Enter Dr. Bruce Roseman, an absolutely lovely wisenheimer (sp?) and a very capable pediatric neurologist. Yesterday he re-evaluated my son, initially on the premise that maybe he could give him something to help him focus. And if focus had been the issue then maybe I wouldn't be blogging this. Instead Dr. Roseman decided to open a Pandora's box on me: My son has a language comprehension issue. Similar in nature to dyslexia, the way he takes in, computes, packages, absorbs and regurgitates written and spoken info is off kilter. It definitely explains all the who's on first moments I've been having with him this year. What made matters worse is that the principal at his kindergarten caught it, named it and labeled it. But nothing happened for reasons that I don't know because I really wasn't in the picture back then. As Dr. Roseman sifted through all the paperwork I provided, he discovered a rather alarming trend. His current school system identified the issue without actually naming it and never took the necessary/required steps to address it. Then they branded him ADD which puts the responsibility on him.

"If you can't comprehend what's going on, you start looking around for visual cues.
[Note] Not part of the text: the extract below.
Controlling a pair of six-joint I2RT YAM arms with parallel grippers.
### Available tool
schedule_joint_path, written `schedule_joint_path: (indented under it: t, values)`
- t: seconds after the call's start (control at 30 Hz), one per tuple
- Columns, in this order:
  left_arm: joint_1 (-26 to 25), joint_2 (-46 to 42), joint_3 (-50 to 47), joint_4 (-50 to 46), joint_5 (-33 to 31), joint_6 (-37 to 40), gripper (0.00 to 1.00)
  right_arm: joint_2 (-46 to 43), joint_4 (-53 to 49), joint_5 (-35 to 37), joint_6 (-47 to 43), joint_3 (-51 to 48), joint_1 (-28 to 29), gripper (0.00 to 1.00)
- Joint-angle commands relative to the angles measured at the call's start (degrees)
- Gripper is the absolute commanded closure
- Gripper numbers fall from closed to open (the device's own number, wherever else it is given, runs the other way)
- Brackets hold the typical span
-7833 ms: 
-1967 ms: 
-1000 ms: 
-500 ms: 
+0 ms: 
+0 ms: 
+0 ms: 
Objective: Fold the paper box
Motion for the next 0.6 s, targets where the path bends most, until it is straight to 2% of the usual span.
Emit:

If you can't find those cues, you zone out. I mean wouldn't you zone out if you weren't grasping something?" Dr. Roseman asked me.

"Wouldn't anybody?" I asked him back.

As the picture became clearer and clearer I became overcome with a mix of anger and sadness. I thought of all the anger, all the confusion, all the punishments and my beautiful, beautiful son just taking it. It was too much to contain. As the doctor concluded his session with me my face was wet with quiet tears that I kept wiping away so the boy wouldn't see. But the doctor did. He patted me on my back and told me, "It's hard when you know something and you know it by yourself. I went through the exact same thing with my own daughter. You're a good man to do this...listen to what I had to say and not get riled up. And it can be fixed without medication. I have tremendous respect for you. You're not his stepfather. You're the father who sets the steps and I'm marching to your beat. You stepped up. Don't ever diminish yourself (which was something I definitely did when the consultation began) like that again.. ."

"Okay."

None of this excuses my son for his complete ridiculousness as a teenager. But it definitely changes the course of his education and puts learning, or rather the facilitation of that learning, squarely on his teachers' shoulders where it should have been in the first place --- not simply cranking out a curriculum, shrugging and stating he won't pay attention.
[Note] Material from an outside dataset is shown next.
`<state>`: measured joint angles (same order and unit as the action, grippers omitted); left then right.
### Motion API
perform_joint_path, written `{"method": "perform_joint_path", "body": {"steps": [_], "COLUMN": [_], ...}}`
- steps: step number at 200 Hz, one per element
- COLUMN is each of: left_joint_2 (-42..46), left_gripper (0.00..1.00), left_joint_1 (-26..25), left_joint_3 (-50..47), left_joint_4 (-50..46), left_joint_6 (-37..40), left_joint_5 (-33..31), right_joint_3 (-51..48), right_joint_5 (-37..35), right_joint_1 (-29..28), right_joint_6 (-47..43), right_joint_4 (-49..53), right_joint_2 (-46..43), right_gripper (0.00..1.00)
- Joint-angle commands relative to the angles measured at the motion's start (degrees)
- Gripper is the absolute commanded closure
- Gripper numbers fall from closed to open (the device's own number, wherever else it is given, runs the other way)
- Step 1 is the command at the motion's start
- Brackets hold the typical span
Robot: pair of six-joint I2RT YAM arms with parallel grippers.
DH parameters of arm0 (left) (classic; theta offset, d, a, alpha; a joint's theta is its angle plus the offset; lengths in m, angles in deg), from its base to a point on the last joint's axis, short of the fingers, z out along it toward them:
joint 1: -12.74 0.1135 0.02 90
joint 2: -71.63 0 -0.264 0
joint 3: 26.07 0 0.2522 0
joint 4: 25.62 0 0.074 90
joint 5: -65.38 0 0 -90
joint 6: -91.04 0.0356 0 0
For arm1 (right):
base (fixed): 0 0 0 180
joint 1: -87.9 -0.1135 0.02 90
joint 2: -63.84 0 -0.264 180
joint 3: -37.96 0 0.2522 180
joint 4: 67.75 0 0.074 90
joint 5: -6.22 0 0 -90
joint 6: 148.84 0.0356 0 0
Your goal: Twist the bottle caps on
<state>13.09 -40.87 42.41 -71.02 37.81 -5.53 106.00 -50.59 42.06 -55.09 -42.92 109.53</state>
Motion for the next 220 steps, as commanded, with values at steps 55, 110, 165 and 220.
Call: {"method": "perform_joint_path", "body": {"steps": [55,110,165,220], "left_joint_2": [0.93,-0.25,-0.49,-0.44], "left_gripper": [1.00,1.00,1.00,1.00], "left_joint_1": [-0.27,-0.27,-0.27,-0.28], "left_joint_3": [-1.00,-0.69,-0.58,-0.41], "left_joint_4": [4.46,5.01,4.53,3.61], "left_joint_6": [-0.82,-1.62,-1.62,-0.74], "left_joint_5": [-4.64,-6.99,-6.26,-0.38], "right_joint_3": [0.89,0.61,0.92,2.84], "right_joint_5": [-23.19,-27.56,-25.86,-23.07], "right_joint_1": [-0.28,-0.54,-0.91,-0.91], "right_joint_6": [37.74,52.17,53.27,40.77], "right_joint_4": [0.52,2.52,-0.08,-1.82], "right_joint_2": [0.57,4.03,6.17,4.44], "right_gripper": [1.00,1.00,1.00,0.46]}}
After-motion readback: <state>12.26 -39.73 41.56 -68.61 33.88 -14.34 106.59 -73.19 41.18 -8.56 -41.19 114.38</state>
After the doctor visit I dropped the boy to the Y so he could shoot hoops for the rest of the afternoon with the rest of the on spring break kids. The tears kept coming for a while, but they eventually passed. And now I'm optimistic and encouraged.

Bottom Line: If you're a stepdad or even a stepmom and you're giving you're all despite the results, despite the gratitude, despite what might even make sense to you, just keep doing it. It's not about you or the biological(s). It's about that kid needing you more than you'll ever know. Keep on fighting...for them.